Diecezjanie przybywają do stóp skrzatuskiej Piety. Witają Ją w atmosferze radosnego śpiewu. Świętowaniu sprzyja także piękna słoneczna pogoda.
Modlitwą śpiewem prowadzoną przez Poldka Twardowskiego i towarzyszącą mu Diecezjalną Diakonię Muzyczną „Tyle Dobrego” pod przewodnictwem ks. Arkadiusza Oslisloka rozpoczęła się Diecezjalna Pielgrzymka do Skrzatusza.
Pielgrzymi gromadzą się na błoniach obok sanktuarium Matki Bożej Bolesnej.
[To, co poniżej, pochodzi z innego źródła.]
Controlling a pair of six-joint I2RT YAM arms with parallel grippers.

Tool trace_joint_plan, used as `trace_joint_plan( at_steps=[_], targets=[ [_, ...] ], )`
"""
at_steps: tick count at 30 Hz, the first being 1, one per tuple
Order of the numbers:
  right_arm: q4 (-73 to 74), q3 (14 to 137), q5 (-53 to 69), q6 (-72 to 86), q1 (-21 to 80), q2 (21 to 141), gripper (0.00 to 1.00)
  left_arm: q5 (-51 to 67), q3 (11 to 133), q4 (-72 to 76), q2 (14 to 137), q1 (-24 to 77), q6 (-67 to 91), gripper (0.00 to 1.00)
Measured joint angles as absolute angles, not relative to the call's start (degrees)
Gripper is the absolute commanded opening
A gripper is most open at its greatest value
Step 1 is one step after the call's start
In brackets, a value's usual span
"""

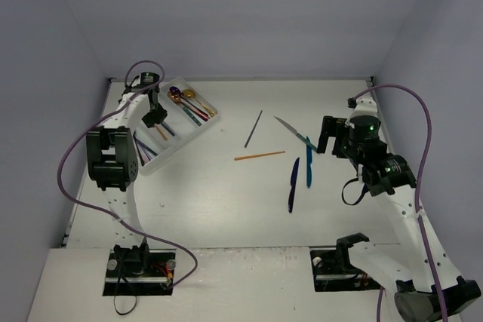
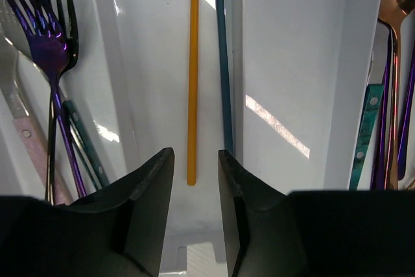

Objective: Sort the eating utensils into containers

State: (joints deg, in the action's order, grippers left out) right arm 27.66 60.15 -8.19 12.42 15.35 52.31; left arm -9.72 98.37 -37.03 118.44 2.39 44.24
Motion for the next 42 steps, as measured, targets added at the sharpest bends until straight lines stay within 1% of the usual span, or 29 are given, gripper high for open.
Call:
trace_joint_plan(
  at_steps=[5,8,11,14,17,21,29,42],
  targets=[
    [27.7,60.2,-8.2,11.8,15.4,52.6,0.95,-9.8,96.8,-37.1,114.3,4.7,38.4,0.32],
    [27.7,60.2,-8.2,11.6,15.3,52.6,0.95,-8.4,99.3,-37.2,113.9,9.9,28.4,0.32],
    [27.7,60.2,-7.7,11.5,15.3,52.8,0.95,-6.1,102.1,-36.7,114.7,17.7,17.0,0.32],
    [27.7,60.2,-6.9,11.5,15.3,52.9,0.95,-2.7,104.3,-36.2,116.5,24.9,6.8,0.32],
    [27.7,60.2,-6.1,11.5,15.3,52.9,0.95,3.0,105.2,-36.2,118.5,30.2,-1.1,0.32],
    [27.7,60.2,-5.0,11.9,15.3,52.8,0.95,10.1,108.4,-38.2,122.3,32.3,-8.4,0.32],
    [27.7,60.2,-3.3,13.7,15.3,52.0,0.95,18.0,115.7,-41.9,130.1,33.2,-14.2,0.32],
    [27.7,60.1,-2.4,16.4,15.3,50.7,0.95,19.8,116.4,-44.4,132.1,39.6,-15.3,0.32]
  ],
)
Przybywają autokarami w pielgrzymkach organizowanych przez parafie, samochodami, a nawet pieszo - z Piły w pieszej pielgrzymce przybyło 500 osób.
Do modlitwy porywa ich lider uwielbienia Poldek Twardowski, zaangażowany od 17 lat w inicjatywę Poznańskie Wielbienie. Zachęca gromadzących się do chwalenia Boga zarówno śpiewem, jak i ciałem.
Pielgrzymi to wierni z całej diecezji, ale nie tylko. Małgorzata z Łodzi co roku pielgrzymuje do Częstochowy, ale ten rok jest inny. - Nie udało mi się być w tym roku na Jasnej Górze, ale przebywam obecnie w Kołobrzegu i w jednej z parafii usłyszałam o pielgrzymce do Skrzatusza. I zdecydowałam się dołączyć. Jestem tu pierwszy raz, nigdy wcześniej nie słyszałam o waszym sanktuarium - powiedziała. - Pielgrzymowanie daje wolność i odnowę, nawet trudno stwierdzić, co dokładnie, ale jest w tym jakaś niezwykła moc. Dlatego trzeba iść.
Dla pani Małgorzaty ważna jest sama droga, trud pielgrzymki i w ten sposób obcowanie z ludźmi i Bogiem.
Zofia z Kończewa po raz trzeci uczestniczy w diecezjalnej pielgrzymce. - Jestem tu z potrzeby serca. Odkrywam, że z Panem Bogiem jest w życiu łatwiej - powiedziała. Te doświadczenia przekładają się także na codzienność - pani Zofia zauważa, że staje się dzięki temu coraz łagodniejsza. - Nie wybucham gniewem tak jak dawniej, dwa razy zastanowię się, co mam powiedzieć, nawet jeśli nie widzę takiego nastawienia u drugiej osoby. Udaje mi się zachować spokój. Jestem z siebie dumna.
Katarzyna i Grzegorz z Kobylnicy przyjechali do Skrzatusza z… ciekawości. Są tu po raz pierwszy. Kilka lat temu przeżyli nawrócenie i zaangażowali się w Domowym Kościele, gałęzi rodzinnej Ruchu Światło-Życie. - Przede wszystkim mamy dzięki temu motywację, by poznawać miejsca, w których wiemy, że możemy prosić Boga o łaskę trwania na tej drodze - powiedział p. Grzegorz.
Jego żona Katarzyna dodaje, że odtąd zmieniła się ich perspektywa. - Inaczej się wszystko widzi, kiedy człowiek wraca do Boga, wszystko wydaje się takie proste i oczywiste, nie ma żadnych komplikacji, to bardzo ułatwia życie.